There is no discernible trace of the parable in BWV126 Erhalt uns, Herr, bei deinem Wort, but the common thread is the emphasis on God’s Word. This is a stunning, combative work, a chorale cantata written in 1725 and based on a compilation of four strophes by Luther (Nos 1, 2, 3 and the first half of No 6), two by Justus Jonas (Nos 4 and 5) and one by Johann Walter (the second half of No 6), calling on God to destroy His enemies and bring peace and salvation to His people. Luther wrote his hymn for children to sing ‘against the two arch-enemies of Christ and His Holy Church’—the Pope and the Turks. However politically incorrect, when viewed from the standpoint of Wittenberg in 1542 and with the Eastern war genuinely threatening the stability of Europe, this rousing battle hymn had some topical force: both the Turks and the Papacy were considered enemies of state and a threat to international law. It was this residual fear of Ottoman aggression that led Luther to believe initially that the Turks were God’s agents, poised to strike at the heart of the Christian world on account of its sins. In fact the Ottoman invasions were, paradoxically, the distraction that prevented the Protestant revolt from being crushed early on, stoking the fears of imminent catastrophic change which led many to listen to Luther’s challenge to the church. The fact that Heinrich Schütz sets the final double-decker chorale strophe ‘Verleih uns Frieden’ (Luther) and ‘Gib unsern Fürst’n’ (Walter) in 1648 at the end of the Thirty Years War is also understandable given that the Turks were never very far away from the Austrian border—and actually succeeded in besieging Vienna in 1683, around the time that Buxtehude set his ‘Erhalt uns/Verleih uns/Gib unsern Fürst’n’ triptych.

Why Bach should have felt the need, or why he was compelled, to write such a bellicose cantata in 1725, when hostilities with the Turks had abated, and indeed at this point in the church year and not, say, on St Michael’s Day or the Reformation Day, is not entirely clear. Yet what a scintillating piece it is! The opening chorus is full of martial defiance and vigorous anapaestic rhythms. It is scored for trumpet, two oboes and strings. Bach tugs on his choir in the same way that he would pull out organ stops: on this occasion to convey a cumulative plea to sustain or uphold God’s Word against those murderous Papists and Turks. The frequent return of the opening four-note trumpet signal, itself a pre-echo of the chorale melody, and the long-held notes for the trumpet and voices, ensures that the words ‘Erhalt uns, Herr’ (‘Uphold us, Lord’) are always kept in the foreground, a technique he also uses for the final word ‘Thron’, prolonged over three whole bars to testify that God’s throne cannot be budged.
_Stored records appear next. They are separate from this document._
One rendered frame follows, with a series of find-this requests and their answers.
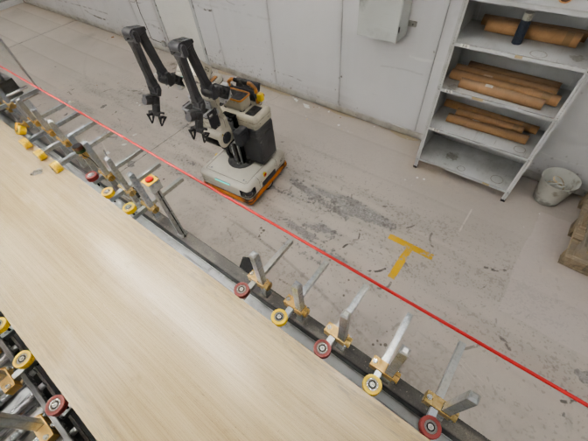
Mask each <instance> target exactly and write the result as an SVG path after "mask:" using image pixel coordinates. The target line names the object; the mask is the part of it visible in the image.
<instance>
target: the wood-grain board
mask: <svg viewBox="0 0 588 441"><path fill-rule="evenodd" d="M22 138H24V137H23V136H21V135H17V134H16V132H15V130H14V129H13V128H11V127H10V126H9V125H7V124H6V123H5V122H3V121H1V120H0V311H1V313H2V314H3V315H4V316H5V317H6V319H7V320H8V321H9V323H10V324H11V326H12V327H13V328H14V330H15V331H16V332H17V334H18V335H19V337H20V338H21V340H22V341H23V342H24V343H25V344H26V346H27V347H28V348H29V350H30V351H31V353H32V354H33V355H34V357H35V358H36V359H37V361H38V362H39V364H40V365H41V366H42V368H43V369H44V370H45V371H46V373H47V374H48V375H49V377H50V378H51V379H52V381H53V382H54V384H55V385H56V386H57V388H58V389H59V391H60V392H61V393H62V395H63V396H64V397H65V398H66V400H67V401H68V402H69V404H70V405H71V406H72V408H73V409H74V411H75V412H76V413H77V415H78V416H79V417H80V419H81V420H82V422H83V423H84V424H85V425H86V426H87V428H88V429H89V431H90V432H91V433H92V435H93V436H94V438H95V439H96V440H97V441H430V440H429V439H428V438H427V437H426V436H424V435H423V434H422V433H420V432H419V431H418V430H416V429H415V428H413V427H412V426H411V425H409V424H408V423H406V422H405V421H403V420H402V419H401V418H400V417H399V416H397V415H396V414H395V413H393V412H392V411H391V410H389V409H388V408H386V407H385V406H384V405H382V404H381V403H380V402H378V401H377V400H375V399H374V398H373V397H372V396H371V395H369V394H368V393H367V392H365V391H364V390H363V389H361V388H360V387H358V386H357V385H355V384H354V383H353V382H351V381H350V380H348V379H347V378H346V377H345V376H344V375H343V374H341V373H340V372H338V371H337V370H336V369H334V368H333V367H331V366H330V365H329V364H327V363H326V362H325V361H323V360H322V359H320V358H319V357H318V356H317V355H316V354H315V353H313V352H312V351H310V350H309V349H308V348H306V347H305V346H303V345H302V344H300V343H299V342H298V341H296V340H295V339H293V338H292V337H291V336H290V335H289V334H288V333H286V332H285V331H283V330H282V329H281V328H279V327H278V326H277V325H275V324H274V323H272V322H271V321H270V320H268V319H267V318H265V317H264V316H263V315H262V314H261V313H260V312H258V311H257V310H255V309H254V308H252V307H251V306H250V305H248V304H247V303H245V302H244V301H243V300H241V299H240V298H239V297H237V296H236V295H235V294H234V293H233V292H231V291H230V290H228V289H227V288H226V287H224V286H223V285H222V284H220V283H219V282H217V281H216V280H215V279H213V278H212V277H211V276H209V275H208V274H207V273H206V272H204V271H203V270H202V269H200V268H199V267H197V266H196V265H195V264H193V263H192V262H190V261H189V260H188V259H186V258H185V257H184V256H182V255H181V254H180V253H179V252H178V251H176V250H175V249H174V248H172V247H171V246H169V245H168V244H167V243H165V242H164V241H162V240H161V239H160V238H158V237H157V236H156V235H154V234H153V233H152V232H151V231H149V230H148V229H147V228H145V227H144V226H142V225H141V224H140V223H138V222H137V221H136V220H134V219H133V218H131V217H130V216H129V215H127V214H126V213H125V212H124V211H123V210H121V209H120V208H119V207H117V206H116V205H114V204H113V203H112V202H110V201H109V200H108V199H106V198H105V197H103V196H102V195H100V194H99V193H98V192H97V191H96V190H94V189H93V188H92V187H90V186H89V185H87V184H86V183H85V182H83V181H82V180H81V179H79V178H78V177H76V176H75V175H74V174H72V173H71V172H70V171H69V170H68V169H66V168H65V167H64V166H62V167H63V168H64V170H63V171H61V172H59V173H56V172H55V171H53V170H52V168H51V167H50V166H49V164H50V163H51V162H53V161H55V160H54V159H53V158H51V157H49V156H48V155H47V154H46V155H47V156H48V158H46V159H44V160H43V161H40V160H39V159H38V158H37V157H36V156H35V155H34V154H33V152H34V151H35V150H37V149H38V147H37V146H35V145H34V144H33V143H31V144H32V145H33V146H32V147H31V148H29V149H27V150H26V149H25V148H24V147H23V146H21V144H20V143H19V142H18V140H20V139H22ZM38 168H41V169H43V170H42V171H43V172H42V173H41V174H37V175H35V176H32V175H30V173H32V171H36V170H37V169H38Z"/></svg>
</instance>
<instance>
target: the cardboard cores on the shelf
mask: <svg viewBox="0 0 588 441"><path fill-rule="evenodd" d="M520 22H521V19H517V18H511V17H501V16H495V15H490V14H485V15H484V17H483V18H482V21H481V25H485V29H484V31H487V32H495V33H499V34H505V35H509V36H514V35H515V32H516V30H517V28H518V25H519V23H520ZM524 38H525V39H531V40H536V41H541V42H545V43H550V44H554V45H559V46H568V47H572V48H576V47H577V45H578V43H579V42H583V43H584V42H585V41H586V39H587V38H588V30H583V29H577V28H571V27H566V26H561V25H555V24H545V23H539V22H534V21H532V22H531V24H530V26H529V28H528V31H527V33H526V35H525V37H524ZM449 78H450V79H454V80H457V81H459V84H458V88H463V89H467V90H470V91H473V92H476V93H480V94H483V95H488V96H492V97H494V98H498V99H501V100H504V101H507V102H512V103H516V104H519V105H522V106H525V107H529V108H532V109H537V110H541V108H542V107H543V104H546V105H550V106H553V107H556V106H557V104H558V103H559V101H560V100H561V98H562V96H561V95H558V94H557V92H558V90H559V88H560V87H561V85H562V84H563V83H562V82H558V81H554V80H548V79H544V78H540V77H536V76H533V75H529V74H525V73H519V72H516V71H511V70H507V69H504V68H500V67H497V66H490V65H487V64H483V63H479V62H475V61H470V62H469V64H468V66H467V65H463V64H459V63H458V64H457V65H456V66H455V68H453V69H452V70H451V73H450V76H449ZM444 106H446V107H448V108H451V109H456V110H457V111H456V113H455V114H452V113H449V114H448V116H447V117H446V121H447V122H449V123H455V124H457V125H460V126H464V127H467V128H470V129H473V130H478V131H481V132H484V133H487V134H490V135H493V136H497V137H502V138H505V139H507V140H511V141H514V142H517V143H520V144H525V143H526V142H527V141H528V140H529V135H525V134H522V132H523V131H526V132H528V133H531V134H534V135H535V134H536V133H537V131H538V130H539V129H540V127H539V126H536V125H533V124H530V123H527V122H522V121H519V120H516V119H513V118H510V117H507V116H504V115H499V114H496V113H493V112H490V111H487V110H484V109H481V108H476V107H474V106H470V105H467V104H464V103H462V102H458V101H454V100H450V99H446V100H445V102H444Z"/></svg>
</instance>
There follows one of Bach’s more technically testing tenor arias, initially genial and easy-going, then erupting in staccato semiquavers and demisemiquaver roulades to suggest first ‘gladness’ and then the scattering of the enemies’ ‘bitter mockery’. A secco recitative for alto and tenor (No 3) is punctuated by four slow restatements of the chorale tune, a prayer to ‘God, Holy Ghost, dear comforter’, now delivered as a soft and touching duet.
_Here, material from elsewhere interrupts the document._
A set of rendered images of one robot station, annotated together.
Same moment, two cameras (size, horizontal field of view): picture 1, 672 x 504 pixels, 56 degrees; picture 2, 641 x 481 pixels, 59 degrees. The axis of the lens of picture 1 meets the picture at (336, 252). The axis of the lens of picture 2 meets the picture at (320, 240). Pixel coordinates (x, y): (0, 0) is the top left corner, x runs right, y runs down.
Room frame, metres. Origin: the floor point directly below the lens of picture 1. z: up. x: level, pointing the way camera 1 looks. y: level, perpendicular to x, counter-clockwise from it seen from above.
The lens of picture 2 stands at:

Drama returns in the bass aria with a virtuosic cello accompaniment. According to W G Whittaker, Bach’s ‘righteous indignation at the enemies of his faith was never expressed more fiercely than in this aria’. In the secco recitative (No 5) the tenor changes the mood in preparation for the chorale setting of Luther’s prayer for peace (1531), a German vernacular translation of ‘Da pacem, Domine’, and its unmetrical sequel by Johann Walter. There is nothing perfunctory about Bach’s setting, with its stirring pleas for ‘Fried und gut Regiment’ and tender hopes for ‘a quiet and peaceful life’. In fact the most memorable phrase is reserved for the final three-bar ‘Amen’, a miraculous fusion of Tudor polyphony and Bachian counterpoint, which under the wooden barrel-vaulted roof of Southwell Minster acquired a transcendental beauty.
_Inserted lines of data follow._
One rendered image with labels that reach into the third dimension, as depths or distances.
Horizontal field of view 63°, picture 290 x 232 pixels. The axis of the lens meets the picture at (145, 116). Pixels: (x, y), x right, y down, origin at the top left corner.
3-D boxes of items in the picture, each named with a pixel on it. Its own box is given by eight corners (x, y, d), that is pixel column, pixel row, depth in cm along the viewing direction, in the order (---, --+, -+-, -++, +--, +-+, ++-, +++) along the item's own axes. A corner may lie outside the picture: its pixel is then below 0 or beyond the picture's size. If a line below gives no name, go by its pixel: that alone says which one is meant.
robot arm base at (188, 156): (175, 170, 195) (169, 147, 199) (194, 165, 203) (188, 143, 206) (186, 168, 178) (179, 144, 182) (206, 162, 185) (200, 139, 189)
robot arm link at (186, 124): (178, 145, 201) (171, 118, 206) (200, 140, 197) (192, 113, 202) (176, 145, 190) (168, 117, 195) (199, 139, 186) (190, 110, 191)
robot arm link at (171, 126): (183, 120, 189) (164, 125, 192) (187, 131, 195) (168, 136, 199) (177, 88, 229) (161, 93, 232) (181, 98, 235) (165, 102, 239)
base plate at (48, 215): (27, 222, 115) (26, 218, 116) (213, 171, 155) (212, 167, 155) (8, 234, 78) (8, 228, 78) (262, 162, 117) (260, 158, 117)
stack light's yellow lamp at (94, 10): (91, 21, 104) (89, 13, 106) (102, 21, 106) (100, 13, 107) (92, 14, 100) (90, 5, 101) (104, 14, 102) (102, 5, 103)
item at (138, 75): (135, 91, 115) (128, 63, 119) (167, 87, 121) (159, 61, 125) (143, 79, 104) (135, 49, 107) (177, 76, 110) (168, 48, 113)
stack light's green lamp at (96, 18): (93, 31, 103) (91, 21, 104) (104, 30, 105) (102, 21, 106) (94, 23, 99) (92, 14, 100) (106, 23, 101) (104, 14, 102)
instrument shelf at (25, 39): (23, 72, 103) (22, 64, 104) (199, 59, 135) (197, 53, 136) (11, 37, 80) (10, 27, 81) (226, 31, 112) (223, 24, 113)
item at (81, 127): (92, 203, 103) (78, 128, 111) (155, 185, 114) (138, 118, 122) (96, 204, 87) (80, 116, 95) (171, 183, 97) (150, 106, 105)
from notes by Sir John Eliot Gardiner © 2009

On ne relève aucune trace de la parabole dans la Cantate Erhalt uns, Herr, bei deinem Wort («Conserve-nous, Seigneur, fidèles à ta parole»), BWV126, le trait commun demeurant l’accent mis sur la Parole de Dieu. Oeuvre stupéfiante et combative, cette cantate-choral composée en 1725 repose sur la compilation de quatre strophes empruntées à Luther (nº 1, 2 et 3 + première moitié du nº 6), deux à Justus Jonas (nº 4 et 5) et une à Johann Walter (seconde moitié du nº 6), appelant Dieu à détruire Ses ennemis et à apporter paix et salut à Son peuple. Luther écrivit son hymne à destination des enfants, pour qu’ils la chantent «contre les deux archi-ennemis du Christ et de Sa Sainte Église»—le pape et les Turcs. Aussi politiquement incorrecte puisse-t-elle paraître, cette hymne retentissante de bataille, vue de Wittenberg en 1542 et tandis que la guerre à l’Est menaçait véritablement la stabilité de l’Europe, témoigne d’une force tenant au lieu et au contexte du moment: tant les Turcs que la papauté étaient alors considérés tels des ennemis d’État et une menace pour le droit international. C’était cette peur résiduelle d’une agression ottomane qui avait initialement fait croire à Luther que les Turcs étaient les agents de Dieu, prêts à frapper au cœur de l’univers chrétien en raison de ses péchés. En fait les invasions ottomanes furent, paradoxalement, la diversion qui empêcha la révolte protestante d’être écrasée plus tôt, renforçant les craintes d’un bouleversement imminent et catastrophique, ce qui conduisit nombre de chrétiens à prêter attention au défi lancé par Luther à l’Église. Le fait que Heinrich Schütz, peu avant la fin de la Guerre de Trente Ans (1618-1648), ait mis en musique (Symphoniae sacrae II, nº 14-15, 1644, publiées en 1647) le diptyque «Verleih uns Frieden» («Accorde-nous la paix», Luther) et «Gib unsern Fürst’n» («Donne à nos princes», Walter) est également compréhensible dans la mesure où les Turcs ne furent jamais très loin des frontières autrichiennes—et parvinrent même à assiéger Vienne en 1683, soit à peu près à l’époque où Buxtehude mettait à son tour en musique son triptyque «Erhalt uns/Verleih uns/Gib unsern Fürst’n».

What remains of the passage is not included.